## [EXERCISE PROMPT]
Each line of the records that holds the word "blue" should be copied out.

(Collected data)

*****

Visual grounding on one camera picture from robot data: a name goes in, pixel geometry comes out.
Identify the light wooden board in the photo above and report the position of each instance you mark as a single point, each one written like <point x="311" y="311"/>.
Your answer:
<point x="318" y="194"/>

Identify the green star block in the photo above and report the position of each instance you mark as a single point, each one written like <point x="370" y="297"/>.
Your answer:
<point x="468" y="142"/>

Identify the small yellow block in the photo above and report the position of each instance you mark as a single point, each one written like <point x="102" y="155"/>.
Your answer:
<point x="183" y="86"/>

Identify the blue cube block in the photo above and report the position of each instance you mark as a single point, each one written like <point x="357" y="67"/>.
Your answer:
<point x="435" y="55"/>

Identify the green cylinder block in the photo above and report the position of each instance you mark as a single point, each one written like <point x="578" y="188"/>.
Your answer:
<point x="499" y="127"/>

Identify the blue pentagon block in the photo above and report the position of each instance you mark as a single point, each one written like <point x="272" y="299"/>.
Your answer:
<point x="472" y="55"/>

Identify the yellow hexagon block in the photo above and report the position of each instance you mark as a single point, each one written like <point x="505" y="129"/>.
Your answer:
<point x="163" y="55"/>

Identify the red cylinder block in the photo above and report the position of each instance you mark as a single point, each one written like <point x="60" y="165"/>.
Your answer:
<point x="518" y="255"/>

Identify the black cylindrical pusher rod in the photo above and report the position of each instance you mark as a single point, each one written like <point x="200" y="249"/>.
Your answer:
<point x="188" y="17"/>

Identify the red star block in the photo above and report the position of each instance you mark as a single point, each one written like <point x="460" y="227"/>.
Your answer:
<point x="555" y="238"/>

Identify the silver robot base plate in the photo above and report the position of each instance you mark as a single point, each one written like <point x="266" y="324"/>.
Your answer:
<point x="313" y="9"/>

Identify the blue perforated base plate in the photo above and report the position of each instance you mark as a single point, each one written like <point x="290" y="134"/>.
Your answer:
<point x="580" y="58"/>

*****

## [EXERCISE ANSWER]
Identify the blue cube block in the photo above and report the position of each instance you mark as a single point, each one written like <point x="357" y="67"/>.
Identify the blue pentagon block in the photo above and report the position of each instance you mark as a single point, each one written like <point x="272" y="299"/>.
Identify the blue perforated base plate in the photo above and report the position of each instance you mark as a single point, each one written like <point x="290" y="134"/>.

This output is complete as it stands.